La motion M-312 a été présentée par le député conservateur Stephen Woodworth. Joint au téléphone jeudi après-midi, il s'est défendu de vouloir criminaliser l'avortement. Le comité qui serait créé si la motion est adoptée, a-t-il argué, servirait essentiellement de lieu d'échange.

«La motion suppose simplement que l'on étudie les faits avec une ouverture d'esprit. La question sera ensuite de savoir si une discussion sur les droits humains des enfants incitera certains Canadiens à remettre en question les pratiques en matière d'avortement», a-t-il affirmé.

Le député a refusé de préciser s'il était en faveur ou pas de l'avortement.

Il s'est toutefois montré préoccupé à plusieurs reprises par le statut juridique du foetus — un terme que le député n'est pas à l'aise d'employer, lui préférant le mot «enfant». Au Canada, a-t-il dit, ce statut est comparable à celui qui prévaut en Corée du Nord, en Chine ou encore au Vietnam.

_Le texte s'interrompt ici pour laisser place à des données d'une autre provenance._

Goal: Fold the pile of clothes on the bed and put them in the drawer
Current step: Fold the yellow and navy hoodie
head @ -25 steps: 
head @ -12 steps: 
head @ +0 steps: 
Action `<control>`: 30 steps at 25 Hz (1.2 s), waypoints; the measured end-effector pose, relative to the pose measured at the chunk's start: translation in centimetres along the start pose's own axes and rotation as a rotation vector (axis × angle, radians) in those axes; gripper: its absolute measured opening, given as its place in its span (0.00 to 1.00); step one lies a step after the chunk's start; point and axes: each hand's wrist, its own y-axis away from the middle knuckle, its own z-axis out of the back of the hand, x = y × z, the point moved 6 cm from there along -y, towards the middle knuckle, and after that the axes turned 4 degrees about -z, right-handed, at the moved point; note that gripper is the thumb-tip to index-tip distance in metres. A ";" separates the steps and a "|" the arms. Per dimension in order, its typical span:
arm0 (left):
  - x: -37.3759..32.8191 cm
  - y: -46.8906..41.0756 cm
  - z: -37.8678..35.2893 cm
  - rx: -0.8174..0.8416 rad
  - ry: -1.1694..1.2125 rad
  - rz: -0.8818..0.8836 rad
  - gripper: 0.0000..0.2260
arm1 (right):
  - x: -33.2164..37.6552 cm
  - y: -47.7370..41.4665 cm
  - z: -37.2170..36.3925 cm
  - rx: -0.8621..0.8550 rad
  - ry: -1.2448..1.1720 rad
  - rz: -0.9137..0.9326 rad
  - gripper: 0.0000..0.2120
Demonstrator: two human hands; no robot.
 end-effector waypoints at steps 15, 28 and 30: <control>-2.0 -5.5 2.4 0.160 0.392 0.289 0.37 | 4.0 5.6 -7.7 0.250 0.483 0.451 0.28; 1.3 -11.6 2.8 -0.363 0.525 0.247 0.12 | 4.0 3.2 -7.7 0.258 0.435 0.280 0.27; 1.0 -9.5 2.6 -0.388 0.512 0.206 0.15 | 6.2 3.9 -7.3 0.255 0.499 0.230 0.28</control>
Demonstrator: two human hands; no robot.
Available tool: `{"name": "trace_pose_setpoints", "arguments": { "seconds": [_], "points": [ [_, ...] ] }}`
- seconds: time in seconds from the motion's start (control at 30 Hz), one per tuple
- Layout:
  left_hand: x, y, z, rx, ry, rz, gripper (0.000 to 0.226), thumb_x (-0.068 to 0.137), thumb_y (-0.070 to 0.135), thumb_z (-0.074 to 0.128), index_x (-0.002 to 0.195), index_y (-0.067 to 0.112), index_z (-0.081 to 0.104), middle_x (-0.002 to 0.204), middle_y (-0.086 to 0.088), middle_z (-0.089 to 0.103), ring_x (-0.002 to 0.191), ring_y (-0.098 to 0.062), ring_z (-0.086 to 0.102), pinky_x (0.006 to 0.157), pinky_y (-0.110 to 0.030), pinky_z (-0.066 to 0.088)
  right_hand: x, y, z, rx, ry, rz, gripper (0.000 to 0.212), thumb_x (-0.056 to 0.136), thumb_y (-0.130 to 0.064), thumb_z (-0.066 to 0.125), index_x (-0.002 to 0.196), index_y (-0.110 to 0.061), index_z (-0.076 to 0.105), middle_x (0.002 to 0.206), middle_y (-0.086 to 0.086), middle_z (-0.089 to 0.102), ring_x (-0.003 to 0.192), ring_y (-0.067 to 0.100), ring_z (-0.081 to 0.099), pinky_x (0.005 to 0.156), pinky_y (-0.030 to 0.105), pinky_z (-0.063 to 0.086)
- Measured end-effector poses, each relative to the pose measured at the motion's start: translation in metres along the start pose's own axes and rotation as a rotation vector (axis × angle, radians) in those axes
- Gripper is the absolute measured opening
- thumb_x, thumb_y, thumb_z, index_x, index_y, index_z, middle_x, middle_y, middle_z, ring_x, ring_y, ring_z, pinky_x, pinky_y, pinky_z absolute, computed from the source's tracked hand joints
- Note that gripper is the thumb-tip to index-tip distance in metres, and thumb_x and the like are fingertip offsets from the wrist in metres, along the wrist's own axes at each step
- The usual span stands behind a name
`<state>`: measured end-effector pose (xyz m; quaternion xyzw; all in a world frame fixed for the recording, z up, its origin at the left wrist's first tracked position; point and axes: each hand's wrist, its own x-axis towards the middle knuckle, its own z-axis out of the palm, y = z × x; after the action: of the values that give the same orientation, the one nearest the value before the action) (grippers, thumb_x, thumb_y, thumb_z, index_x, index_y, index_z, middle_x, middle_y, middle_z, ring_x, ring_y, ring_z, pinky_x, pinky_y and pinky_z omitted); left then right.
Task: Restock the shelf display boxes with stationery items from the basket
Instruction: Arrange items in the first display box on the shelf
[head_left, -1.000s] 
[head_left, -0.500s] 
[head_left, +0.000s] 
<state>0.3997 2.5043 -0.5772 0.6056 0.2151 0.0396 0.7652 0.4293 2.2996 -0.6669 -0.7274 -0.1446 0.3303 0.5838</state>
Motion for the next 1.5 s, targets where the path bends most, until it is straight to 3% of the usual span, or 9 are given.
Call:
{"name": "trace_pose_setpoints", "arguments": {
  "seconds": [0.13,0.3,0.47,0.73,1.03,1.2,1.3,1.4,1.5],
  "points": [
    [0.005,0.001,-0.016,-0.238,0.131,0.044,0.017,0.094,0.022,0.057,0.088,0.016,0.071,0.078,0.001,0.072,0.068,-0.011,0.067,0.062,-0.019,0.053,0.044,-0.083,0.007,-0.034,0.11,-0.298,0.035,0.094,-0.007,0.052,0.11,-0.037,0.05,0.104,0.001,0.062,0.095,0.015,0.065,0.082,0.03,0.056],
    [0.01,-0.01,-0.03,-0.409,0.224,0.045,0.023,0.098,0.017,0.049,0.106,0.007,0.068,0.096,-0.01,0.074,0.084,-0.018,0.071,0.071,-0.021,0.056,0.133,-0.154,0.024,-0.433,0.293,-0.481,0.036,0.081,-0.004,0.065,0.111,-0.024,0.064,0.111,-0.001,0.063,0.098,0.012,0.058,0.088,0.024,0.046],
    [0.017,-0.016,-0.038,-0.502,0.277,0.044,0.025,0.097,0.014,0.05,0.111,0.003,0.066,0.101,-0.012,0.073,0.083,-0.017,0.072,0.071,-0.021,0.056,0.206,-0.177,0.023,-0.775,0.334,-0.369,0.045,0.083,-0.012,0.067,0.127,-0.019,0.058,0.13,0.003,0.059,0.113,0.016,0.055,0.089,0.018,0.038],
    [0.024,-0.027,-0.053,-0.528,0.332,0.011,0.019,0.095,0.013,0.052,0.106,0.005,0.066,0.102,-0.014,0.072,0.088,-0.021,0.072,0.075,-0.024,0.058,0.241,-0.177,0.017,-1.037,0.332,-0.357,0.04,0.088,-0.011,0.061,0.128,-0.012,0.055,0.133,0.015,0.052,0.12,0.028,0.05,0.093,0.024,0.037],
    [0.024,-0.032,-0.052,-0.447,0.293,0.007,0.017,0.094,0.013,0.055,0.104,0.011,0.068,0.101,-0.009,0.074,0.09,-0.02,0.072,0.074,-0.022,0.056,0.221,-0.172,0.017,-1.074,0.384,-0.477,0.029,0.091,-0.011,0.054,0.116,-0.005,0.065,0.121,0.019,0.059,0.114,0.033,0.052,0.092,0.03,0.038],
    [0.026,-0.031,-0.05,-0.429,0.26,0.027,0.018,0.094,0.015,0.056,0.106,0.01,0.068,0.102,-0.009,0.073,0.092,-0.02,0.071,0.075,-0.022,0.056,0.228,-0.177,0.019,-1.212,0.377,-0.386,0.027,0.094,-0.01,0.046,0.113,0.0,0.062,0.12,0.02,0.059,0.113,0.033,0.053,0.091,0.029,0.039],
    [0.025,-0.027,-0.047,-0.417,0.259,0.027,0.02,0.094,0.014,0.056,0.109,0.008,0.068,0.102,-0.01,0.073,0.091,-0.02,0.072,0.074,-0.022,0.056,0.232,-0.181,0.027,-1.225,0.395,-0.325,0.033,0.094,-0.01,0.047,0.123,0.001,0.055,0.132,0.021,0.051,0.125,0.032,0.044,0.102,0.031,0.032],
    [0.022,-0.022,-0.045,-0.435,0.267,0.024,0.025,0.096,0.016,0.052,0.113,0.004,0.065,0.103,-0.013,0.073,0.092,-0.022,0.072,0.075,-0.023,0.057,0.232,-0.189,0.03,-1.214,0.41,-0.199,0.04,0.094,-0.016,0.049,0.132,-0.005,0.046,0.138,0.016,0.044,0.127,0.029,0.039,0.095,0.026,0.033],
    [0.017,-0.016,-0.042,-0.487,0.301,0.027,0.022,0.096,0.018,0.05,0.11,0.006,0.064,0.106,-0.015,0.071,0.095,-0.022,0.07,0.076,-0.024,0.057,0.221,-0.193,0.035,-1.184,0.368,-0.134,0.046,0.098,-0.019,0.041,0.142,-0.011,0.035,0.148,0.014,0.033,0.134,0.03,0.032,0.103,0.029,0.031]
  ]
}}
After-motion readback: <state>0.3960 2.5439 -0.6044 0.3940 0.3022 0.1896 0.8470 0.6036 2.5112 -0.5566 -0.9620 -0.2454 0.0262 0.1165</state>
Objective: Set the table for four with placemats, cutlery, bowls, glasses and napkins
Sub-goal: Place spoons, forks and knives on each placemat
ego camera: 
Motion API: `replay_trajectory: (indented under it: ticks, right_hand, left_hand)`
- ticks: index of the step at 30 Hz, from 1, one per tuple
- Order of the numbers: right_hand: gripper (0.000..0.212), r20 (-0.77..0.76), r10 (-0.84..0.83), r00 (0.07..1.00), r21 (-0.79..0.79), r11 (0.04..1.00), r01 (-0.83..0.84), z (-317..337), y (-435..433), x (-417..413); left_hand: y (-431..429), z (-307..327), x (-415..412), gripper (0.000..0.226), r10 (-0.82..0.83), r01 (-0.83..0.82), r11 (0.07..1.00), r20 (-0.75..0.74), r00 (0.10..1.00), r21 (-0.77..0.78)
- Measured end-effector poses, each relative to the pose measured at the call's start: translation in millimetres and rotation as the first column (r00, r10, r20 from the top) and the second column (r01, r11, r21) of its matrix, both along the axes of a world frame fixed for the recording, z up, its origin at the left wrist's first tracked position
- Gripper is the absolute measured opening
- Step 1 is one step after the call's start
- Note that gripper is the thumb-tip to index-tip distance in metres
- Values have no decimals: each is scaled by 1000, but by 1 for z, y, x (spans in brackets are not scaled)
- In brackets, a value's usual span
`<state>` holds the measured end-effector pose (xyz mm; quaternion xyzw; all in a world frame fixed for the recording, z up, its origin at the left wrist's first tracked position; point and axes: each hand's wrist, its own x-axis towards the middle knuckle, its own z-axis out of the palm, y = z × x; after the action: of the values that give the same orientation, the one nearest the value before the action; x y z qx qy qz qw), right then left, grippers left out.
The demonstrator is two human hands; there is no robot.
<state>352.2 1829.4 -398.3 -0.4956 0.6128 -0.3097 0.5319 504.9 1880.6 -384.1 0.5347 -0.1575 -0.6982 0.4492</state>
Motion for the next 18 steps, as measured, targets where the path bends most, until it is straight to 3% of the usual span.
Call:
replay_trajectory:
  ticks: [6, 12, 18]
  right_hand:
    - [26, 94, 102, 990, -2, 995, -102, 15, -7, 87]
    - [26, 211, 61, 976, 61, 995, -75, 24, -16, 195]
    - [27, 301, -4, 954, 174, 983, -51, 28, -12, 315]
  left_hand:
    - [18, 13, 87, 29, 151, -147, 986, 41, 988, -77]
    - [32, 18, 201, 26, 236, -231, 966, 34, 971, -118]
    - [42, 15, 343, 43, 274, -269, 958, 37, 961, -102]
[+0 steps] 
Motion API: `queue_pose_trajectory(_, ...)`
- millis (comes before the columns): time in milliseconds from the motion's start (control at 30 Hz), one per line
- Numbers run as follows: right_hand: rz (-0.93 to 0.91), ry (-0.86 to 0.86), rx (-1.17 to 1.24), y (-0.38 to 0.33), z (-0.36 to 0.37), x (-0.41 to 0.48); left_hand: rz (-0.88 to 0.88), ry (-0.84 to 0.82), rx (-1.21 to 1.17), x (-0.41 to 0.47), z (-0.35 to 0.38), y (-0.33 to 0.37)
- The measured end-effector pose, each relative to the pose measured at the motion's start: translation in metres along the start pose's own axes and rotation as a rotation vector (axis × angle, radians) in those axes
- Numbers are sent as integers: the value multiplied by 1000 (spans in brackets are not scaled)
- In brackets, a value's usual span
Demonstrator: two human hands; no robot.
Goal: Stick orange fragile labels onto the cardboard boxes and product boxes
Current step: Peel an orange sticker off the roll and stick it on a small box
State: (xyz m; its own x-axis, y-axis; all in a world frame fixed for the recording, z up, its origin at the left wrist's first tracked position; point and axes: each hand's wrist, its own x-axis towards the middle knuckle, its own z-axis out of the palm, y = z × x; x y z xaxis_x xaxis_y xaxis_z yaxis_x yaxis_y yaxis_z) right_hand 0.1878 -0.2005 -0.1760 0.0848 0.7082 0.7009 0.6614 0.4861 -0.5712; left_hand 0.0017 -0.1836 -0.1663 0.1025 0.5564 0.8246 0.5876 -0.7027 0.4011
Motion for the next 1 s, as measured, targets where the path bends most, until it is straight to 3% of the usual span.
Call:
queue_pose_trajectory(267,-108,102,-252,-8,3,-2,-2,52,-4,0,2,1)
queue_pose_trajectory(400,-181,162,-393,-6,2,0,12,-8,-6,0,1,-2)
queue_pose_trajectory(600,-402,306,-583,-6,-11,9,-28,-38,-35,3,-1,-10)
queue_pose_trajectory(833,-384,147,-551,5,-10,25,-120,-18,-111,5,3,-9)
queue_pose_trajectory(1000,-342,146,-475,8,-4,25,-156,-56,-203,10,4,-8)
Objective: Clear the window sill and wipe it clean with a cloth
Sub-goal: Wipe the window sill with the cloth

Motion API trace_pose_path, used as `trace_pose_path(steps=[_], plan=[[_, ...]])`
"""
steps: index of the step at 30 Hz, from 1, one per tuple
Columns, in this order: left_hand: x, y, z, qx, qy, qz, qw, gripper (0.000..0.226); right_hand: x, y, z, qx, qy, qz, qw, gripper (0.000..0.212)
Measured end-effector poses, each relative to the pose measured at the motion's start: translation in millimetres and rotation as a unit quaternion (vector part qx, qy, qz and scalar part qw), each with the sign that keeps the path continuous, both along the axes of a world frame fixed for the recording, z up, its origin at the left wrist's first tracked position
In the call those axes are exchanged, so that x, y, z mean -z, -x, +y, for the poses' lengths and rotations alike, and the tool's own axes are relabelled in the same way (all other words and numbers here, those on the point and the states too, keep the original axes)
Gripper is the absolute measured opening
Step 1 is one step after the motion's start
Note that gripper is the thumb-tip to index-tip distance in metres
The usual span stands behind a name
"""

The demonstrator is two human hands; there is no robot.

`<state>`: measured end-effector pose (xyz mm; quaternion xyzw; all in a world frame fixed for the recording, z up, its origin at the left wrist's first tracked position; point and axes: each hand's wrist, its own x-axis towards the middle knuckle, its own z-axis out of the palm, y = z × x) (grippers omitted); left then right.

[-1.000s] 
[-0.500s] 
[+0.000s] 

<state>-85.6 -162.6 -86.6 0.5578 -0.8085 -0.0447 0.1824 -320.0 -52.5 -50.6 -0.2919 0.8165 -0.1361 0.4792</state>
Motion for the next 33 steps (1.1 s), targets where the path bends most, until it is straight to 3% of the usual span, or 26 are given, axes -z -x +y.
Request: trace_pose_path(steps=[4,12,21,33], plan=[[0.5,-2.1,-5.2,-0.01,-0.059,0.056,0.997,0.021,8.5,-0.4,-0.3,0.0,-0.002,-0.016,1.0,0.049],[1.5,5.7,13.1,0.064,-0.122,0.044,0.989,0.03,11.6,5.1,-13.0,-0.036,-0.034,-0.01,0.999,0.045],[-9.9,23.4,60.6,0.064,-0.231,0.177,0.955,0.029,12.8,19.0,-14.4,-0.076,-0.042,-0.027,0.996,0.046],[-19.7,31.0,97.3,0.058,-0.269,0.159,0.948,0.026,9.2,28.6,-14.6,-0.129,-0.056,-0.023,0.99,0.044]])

«Il n'y a aucune démocratie au monde qui fait aussi peu de cas des droits humains avant le moment de la naissance que le Canada», a dénoncé Stephen Woodworth.

Vote libre ou ligne de parti?

Le chef du NPD, Thomas Mulcair, a d'ores et déjà annoncé son intention d'imposer la ligne de parti lors du vote. Du côté du Bloc québécois, comme les quatre députés étaient de facto opposés à la motion, le chef Daniel Paillé n'a pas eu à donner de directive.

Quant aux conservateurs, ils ont refusé de révéler jusqu'à présent si une ligne de parti serait imposée, mais tout porte à croire que le vote sera libre.

Stephen Woodworth espère qu'il le sera.

«Au sein de notre parti, nous avons une politique qui nous stipule que sur les questions touchant à des convictions profondes, un vote libre devrait être permis», a-t-il exposé.

Le premier ministre Stephen Harper a déjà indiqué qu'il votera en défaveur de la motion. Il se pourrait donc que certains soient tentés de suivre leur chef, a signalé M. Woodworth.

Comme il reste encore une heure de débat en Chambre sur la mesure, qui devrait se tenir le 7 juin, le vote pourrait être repoussé à la session d'automne.